Each of our distributed implementation are based on a similar protocol described in the earlier sequence diagram. However this protocol only depends on the Scheduler-Worker implementation and could be changed depending on particular needs. The only constraints being that the connect method of the Worker will be called to initiate the communication with the Scheduler.
A Worker implements:
The fr.inria.plasmalab.algorithm.InterfaceAlgorithmWorker.AbstractWorker class provides a generic implementation of several methods used by workers:
- The processTerminateOrder method processes a TERMINATE order (by doing nothing).
- The processWaitOrder method processes a WAIT order: it gets the waiting time parameters from the order and it then waits for this duration.
- The start method starts the worker and processes the orders.
Whenever a Worker tells the Scheduler it is ready to work, the Scheduler will transmit an Order. This Order indicates for instance the number of simulation – a batch – to run and check. Other types of Order can be transmitted:
- Batch - Indicate the number of simulations to run and check
- Wait - Indicate to wait for a given time
- Terminate - Indicate to disconnect and close the Service
Each Order is associated to a unique identifier, a Task.
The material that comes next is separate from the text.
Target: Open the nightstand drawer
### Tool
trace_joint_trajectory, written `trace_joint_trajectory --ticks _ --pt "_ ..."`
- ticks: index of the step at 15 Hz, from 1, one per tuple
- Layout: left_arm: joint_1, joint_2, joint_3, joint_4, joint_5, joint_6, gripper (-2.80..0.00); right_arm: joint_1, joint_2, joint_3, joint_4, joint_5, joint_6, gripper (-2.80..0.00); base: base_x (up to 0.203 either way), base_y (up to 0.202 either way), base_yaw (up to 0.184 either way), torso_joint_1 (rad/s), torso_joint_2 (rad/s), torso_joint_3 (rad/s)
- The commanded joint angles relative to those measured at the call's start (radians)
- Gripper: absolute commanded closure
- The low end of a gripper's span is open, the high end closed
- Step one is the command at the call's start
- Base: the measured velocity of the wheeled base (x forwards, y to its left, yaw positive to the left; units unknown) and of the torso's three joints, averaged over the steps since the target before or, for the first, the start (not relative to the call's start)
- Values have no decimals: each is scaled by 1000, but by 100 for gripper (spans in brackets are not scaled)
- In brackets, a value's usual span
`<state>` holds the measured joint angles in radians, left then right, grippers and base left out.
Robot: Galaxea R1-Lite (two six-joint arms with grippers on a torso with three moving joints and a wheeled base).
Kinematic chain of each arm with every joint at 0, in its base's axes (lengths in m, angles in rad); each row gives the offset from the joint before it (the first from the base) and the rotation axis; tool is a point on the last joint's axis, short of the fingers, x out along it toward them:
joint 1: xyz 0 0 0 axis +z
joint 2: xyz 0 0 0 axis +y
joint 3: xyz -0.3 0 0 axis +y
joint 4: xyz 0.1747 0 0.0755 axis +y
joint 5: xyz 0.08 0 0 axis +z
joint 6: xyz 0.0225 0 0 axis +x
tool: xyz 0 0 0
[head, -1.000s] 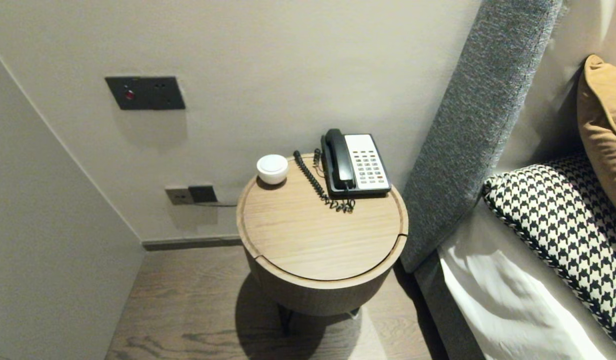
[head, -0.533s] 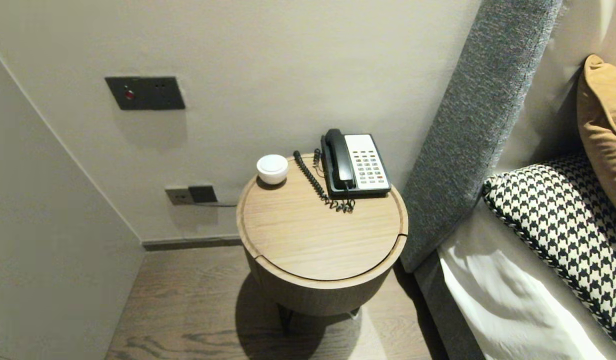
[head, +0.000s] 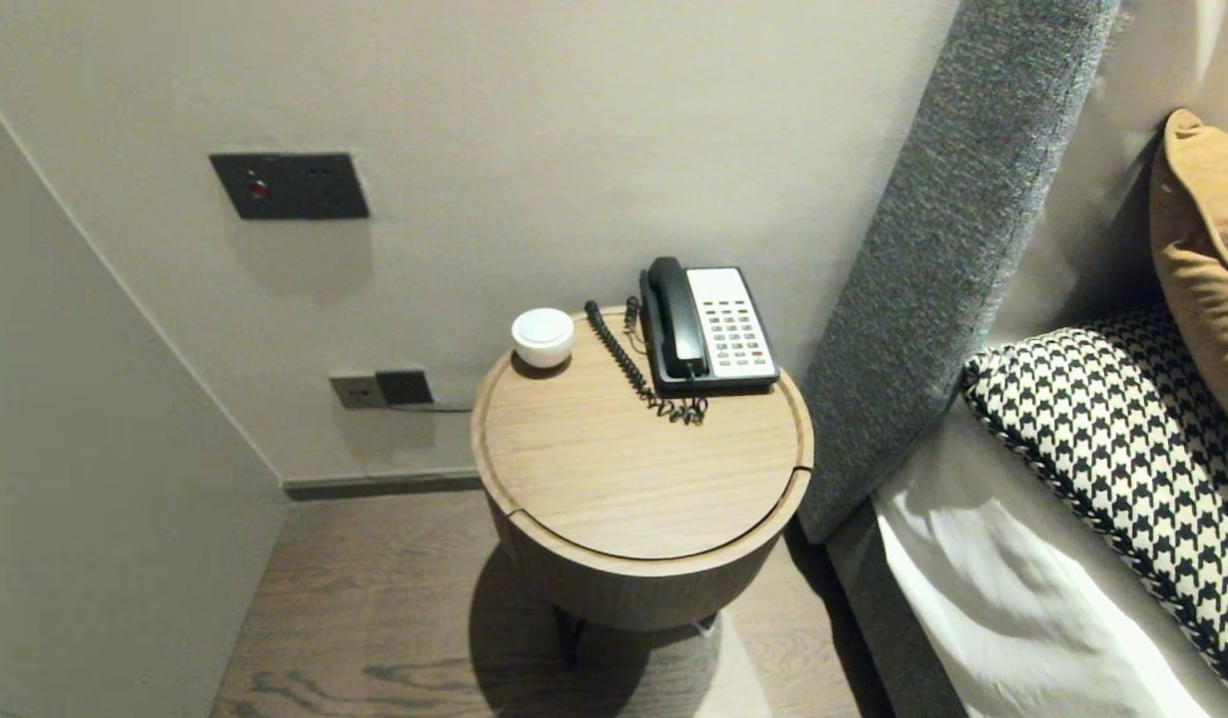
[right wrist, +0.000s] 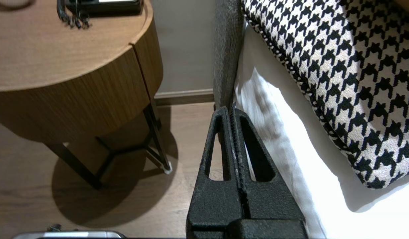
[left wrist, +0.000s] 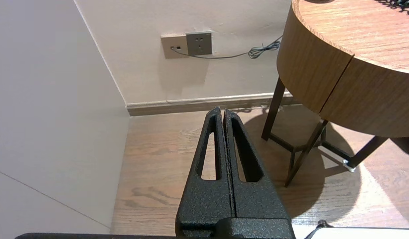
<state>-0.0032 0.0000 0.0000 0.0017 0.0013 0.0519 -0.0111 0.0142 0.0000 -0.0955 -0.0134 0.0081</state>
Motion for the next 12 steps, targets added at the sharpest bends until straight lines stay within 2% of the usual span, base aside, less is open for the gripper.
trace_joint_trajectory --ticks 1,12 --pt "0 0 0 0 0 0 0 0 -10 40 2 -6 12 0 0 0 0 0 0 0" --pt "0 0 0 0 0 0 0 0 -10 40 2 -7 13 0 0 0 0 0 0 0"
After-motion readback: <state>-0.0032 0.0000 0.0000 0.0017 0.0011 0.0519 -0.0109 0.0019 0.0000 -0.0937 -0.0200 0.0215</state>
A Task will then be assigned to a Worker. These associations are handled by the NodeTaskManager.
As explained in the bias section, results must be taken into account in the same order the corresponding task were assigned. This is done by the TaskScheduler.
In case a Worker disconnects, or another error happens, the Task is re-affected by the NodeTaskManager to the next available Worker.
A Heartbeat system allows the NodeTaskManager to monitor the liveness of Worker. Using a UDP socket, Worker must regularly transmit heartbeat packets. If these transmissions cease, Worker are declared disconnected. The classes involved in the Heartbeat system are found in the fr.inria.plasmalab.distributed.algorithm.heartbeat package.